==== MATERIAL FOR THIS EXERCISE ====

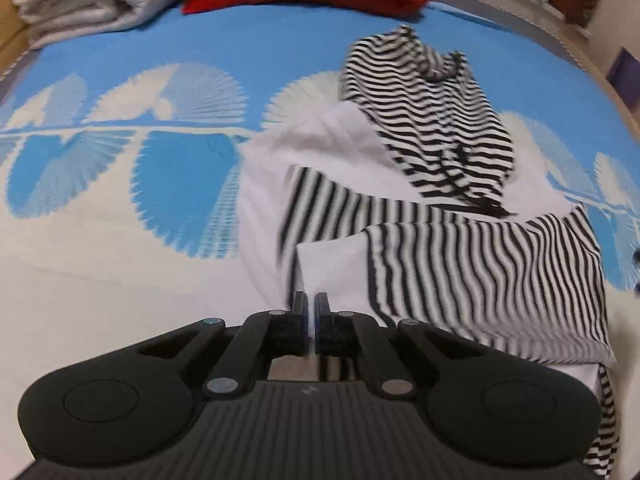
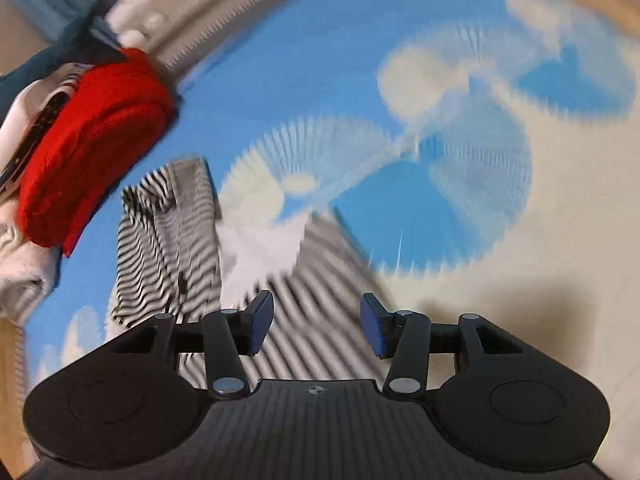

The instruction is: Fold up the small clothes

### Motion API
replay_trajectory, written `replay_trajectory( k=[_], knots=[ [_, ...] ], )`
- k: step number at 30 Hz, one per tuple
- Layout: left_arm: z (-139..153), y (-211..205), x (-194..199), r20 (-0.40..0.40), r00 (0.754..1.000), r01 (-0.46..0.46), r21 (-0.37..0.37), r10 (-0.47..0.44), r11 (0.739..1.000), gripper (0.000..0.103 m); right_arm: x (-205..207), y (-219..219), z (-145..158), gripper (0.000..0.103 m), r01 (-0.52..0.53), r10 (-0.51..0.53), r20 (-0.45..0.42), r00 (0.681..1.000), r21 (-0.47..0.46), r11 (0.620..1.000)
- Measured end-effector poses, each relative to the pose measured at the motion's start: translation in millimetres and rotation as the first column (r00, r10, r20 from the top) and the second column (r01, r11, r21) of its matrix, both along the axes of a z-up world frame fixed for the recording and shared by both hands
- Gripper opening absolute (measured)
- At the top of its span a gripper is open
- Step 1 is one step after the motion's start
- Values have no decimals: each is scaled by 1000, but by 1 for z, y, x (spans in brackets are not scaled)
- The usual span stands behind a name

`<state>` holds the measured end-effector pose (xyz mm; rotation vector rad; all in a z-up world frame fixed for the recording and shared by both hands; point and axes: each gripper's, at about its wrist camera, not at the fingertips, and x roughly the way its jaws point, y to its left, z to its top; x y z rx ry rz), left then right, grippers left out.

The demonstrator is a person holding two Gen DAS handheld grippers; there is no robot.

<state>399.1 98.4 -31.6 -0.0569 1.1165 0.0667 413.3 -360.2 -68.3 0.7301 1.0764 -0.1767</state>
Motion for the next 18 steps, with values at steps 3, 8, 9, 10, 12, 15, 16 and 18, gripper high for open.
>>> replay_trajectory(
  k=[3,8,9,10,12,15,16,18],
  knots=[
    [-14,4,4,-87,996,-36,7,37,999,3,-4,12,-22,50,26,-23,-82,996,38,999],
    [-11,2,10,-59,998,-37,-100,31,994,19,-9,24,-50,50,68,-54,-186,981,73,995],
    [-12,-3,10,-50,999,-9,-101,4,995,25,-9,25,-55,50,71,-57,-201,978,65,995],
    [-19,-9,12,-67,997,22,-90,-28,996,28,-9,27,-58,50,69,-59,-211,976,43,997],
    [-45,-20,15,-159,985,61,-58,-69,996,30,-8,33,-58,50,42,-43,-209,977,-11,999],
    [-58,-27,15,-178,981,88,23,-82,996,30,-5,42,-49,50,-33,17,-183,983,-86,996],
    [-54,-29,14,-165,983,92,37,-85,995,31,-4,45,-45,50,-63,44,-165,985,-108,992],
    [-44,-31,14,-131,987,95,29,-91,995,36,-2,56,-34,50,-133,116,-118,986,-149,980]
  ],
)
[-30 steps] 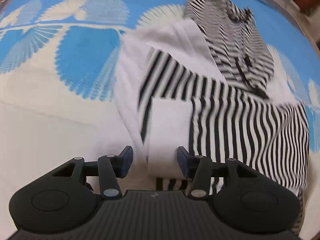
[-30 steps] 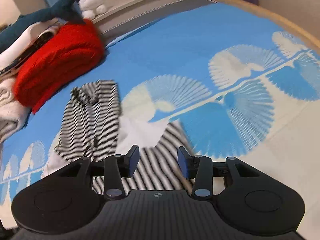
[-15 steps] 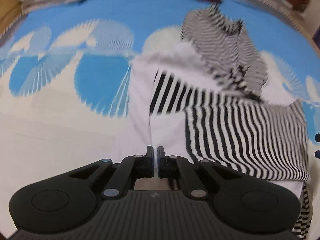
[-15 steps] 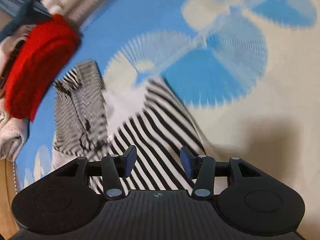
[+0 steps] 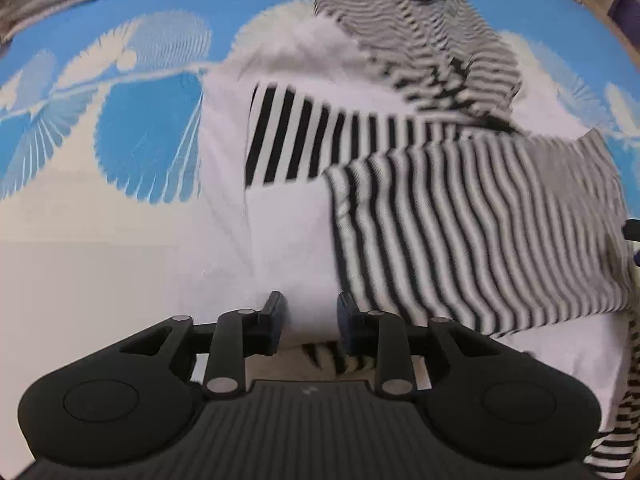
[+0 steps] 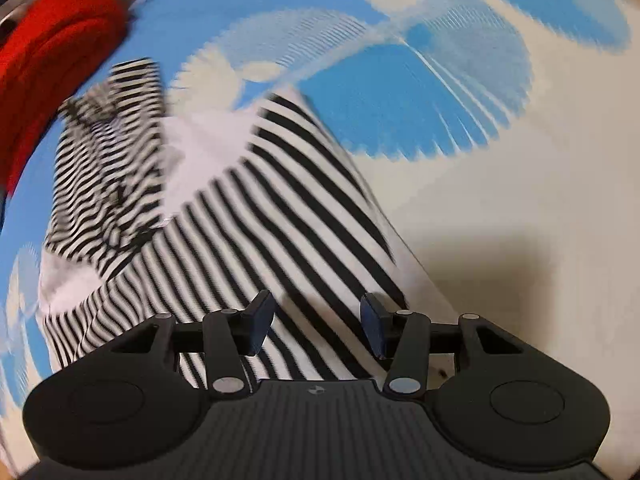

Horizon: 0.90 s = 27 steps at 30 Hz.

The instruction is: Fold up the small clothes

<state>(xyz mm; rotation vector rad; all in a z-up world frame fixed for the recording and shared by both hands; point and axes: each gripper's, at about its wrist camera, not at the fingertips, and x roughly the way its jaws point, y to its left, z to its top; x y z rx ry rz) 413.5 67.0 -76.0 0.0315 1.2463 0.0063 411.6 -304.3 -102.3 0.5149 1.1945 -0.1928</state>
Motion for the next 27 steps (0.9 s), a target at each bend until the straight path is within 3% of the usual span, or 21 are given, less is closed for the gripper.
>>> replay_trajectory(
  k=[4,13,18,24,26,27],
  knots=[
    [10,-8,1,36,999,-8,-2,8,1000,37,-1,13,17,53,-100,105,73,992,-62,993],
    [20,-17,3,71,997,-28,-12,29,1000,38,-7,27,36,55,-228,251,129,959,-171,959],
    [26,-21,5,89,996,-29,-22,31,999,39,-9,36,38,56,-318,355,121,927,-245,916],
    [32,-26,8,122,992,-38,-31,42,999,42,-14,36,38,57,-367,406,111,907,-264,892],
    [41,-26,7,187,981,-36,-61,47,997,49,-16,34,39,57,-374,414,107,904,-272,887],
    [48,-26,6,240,969,-37,-81,56,996,61,-17,33,39,57,-376,417,106,903,-274,885]
  ],
)
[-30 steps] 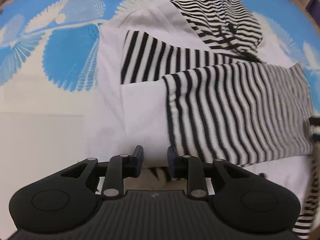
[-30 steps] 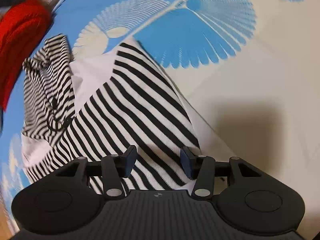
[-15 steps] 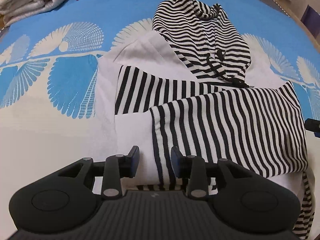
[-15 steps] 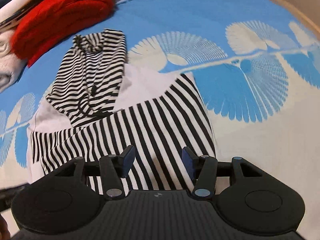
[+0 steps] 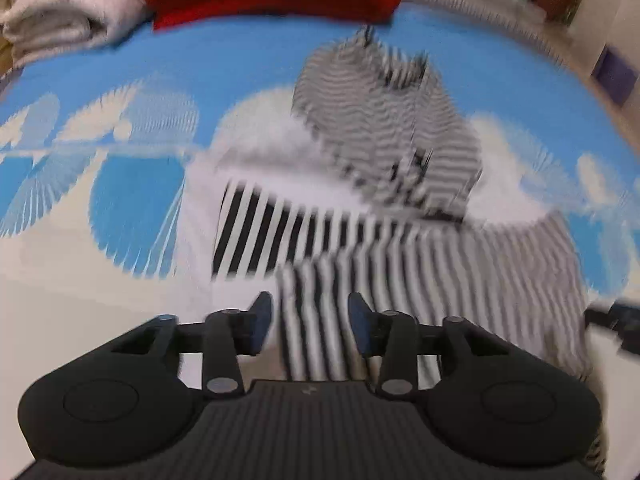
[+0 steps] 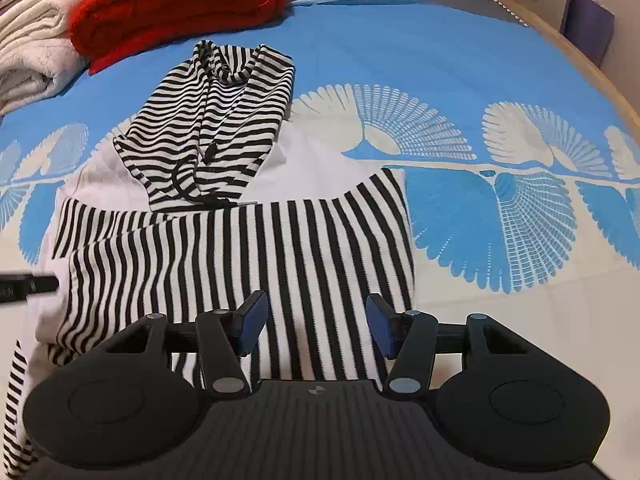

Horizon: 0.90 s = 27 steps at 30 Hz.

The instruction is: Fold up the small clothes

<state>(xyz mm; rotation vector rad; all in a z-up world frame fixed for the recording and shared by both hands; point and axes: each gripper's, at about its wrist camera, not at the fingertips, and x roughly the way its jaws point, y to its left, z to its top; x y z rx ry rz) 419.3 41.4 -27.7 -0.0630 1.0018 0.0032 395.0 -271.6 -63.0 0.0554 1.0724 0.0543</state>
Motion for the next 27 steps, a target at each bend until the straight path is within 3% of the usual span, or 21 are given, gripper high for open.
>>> replay_trajectory(
  k=[3,5,12,13,16,18,20,23,27],
  knots=[
    [22,1,-9,194,981,-28,8,26,1000,84,-1,-5,4,57,-4,4,7,1000,4,1000],
    [31,1,-12,278,960,-29,42,17,999,84,-2,-8,8,58,-14,14,17,1000,-4,1000],
    [31,12,-8,323,945,-85,85,53,993,83,-7,-19,12,60,-54,56,34,998,-62,997],
    [31,11,-9,325,945,-80,100,43,992,81,-7,-21,12,60,-56,59,34,998,-69,996],
    [33,15,-9,333,943,-71,125,26,990,61,-8,-27,12,60,-67,71,33,997,-103,992],
    [35,16,-9,342,940,-51,119,8,992,37,-7,-31,11,61,-76,82,30,996,-154,985],
    [34,12,2,337,941,-39,124,-5,992,25,-8,-33,6,61,-87,95,23,995,-235,968],
    [33,2,39,334,943,-42,122,-1,992,24,-9,-37,-3,61,-114,120,0,993,-322,940],
    [25,-12,115,364,931,-25,82,-6,996,24,-8,-43,-7,62,-126,129,-11,992,-331,935]
  ],
)
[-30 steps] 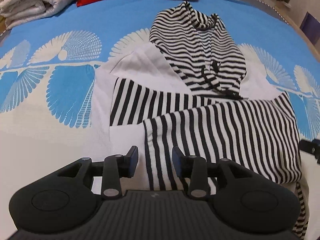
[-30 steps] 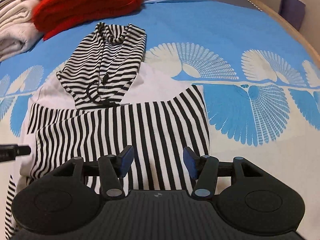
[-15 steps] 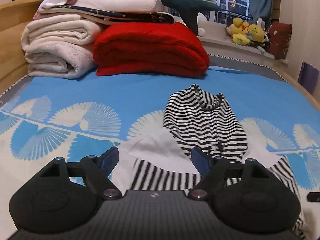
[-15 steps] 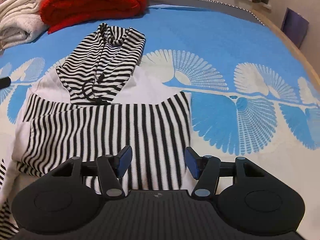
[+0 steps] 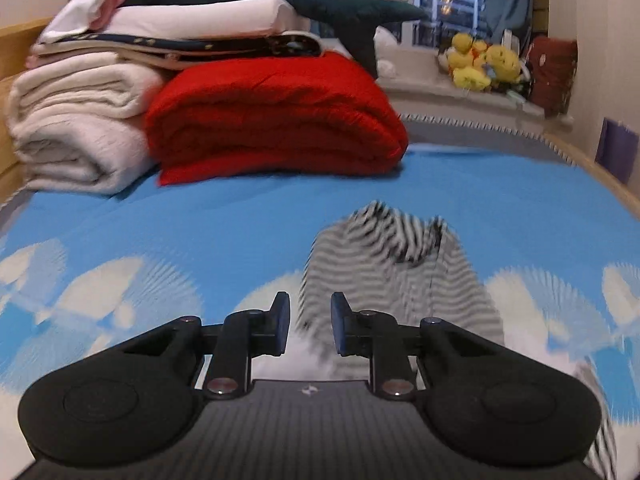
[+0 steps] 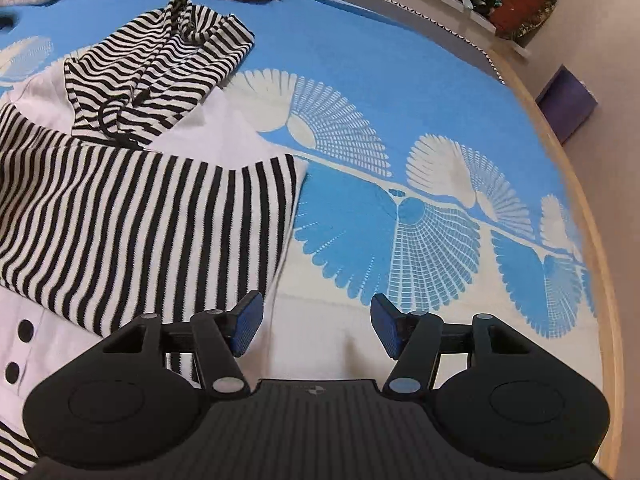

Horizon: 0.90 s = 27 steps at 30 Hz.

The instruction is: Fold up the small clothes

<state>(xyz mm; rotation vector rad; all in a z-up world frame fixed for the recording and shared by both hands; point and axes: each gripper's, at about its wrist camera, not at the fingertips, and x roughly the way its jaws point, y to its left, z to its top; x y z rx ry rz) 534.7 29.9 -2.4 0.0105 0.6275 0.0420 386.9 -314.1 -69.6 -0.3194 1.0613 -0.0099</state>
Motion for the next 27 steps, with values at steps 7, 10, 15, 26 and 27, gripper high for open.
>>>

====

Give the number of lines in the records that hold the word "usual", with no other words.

3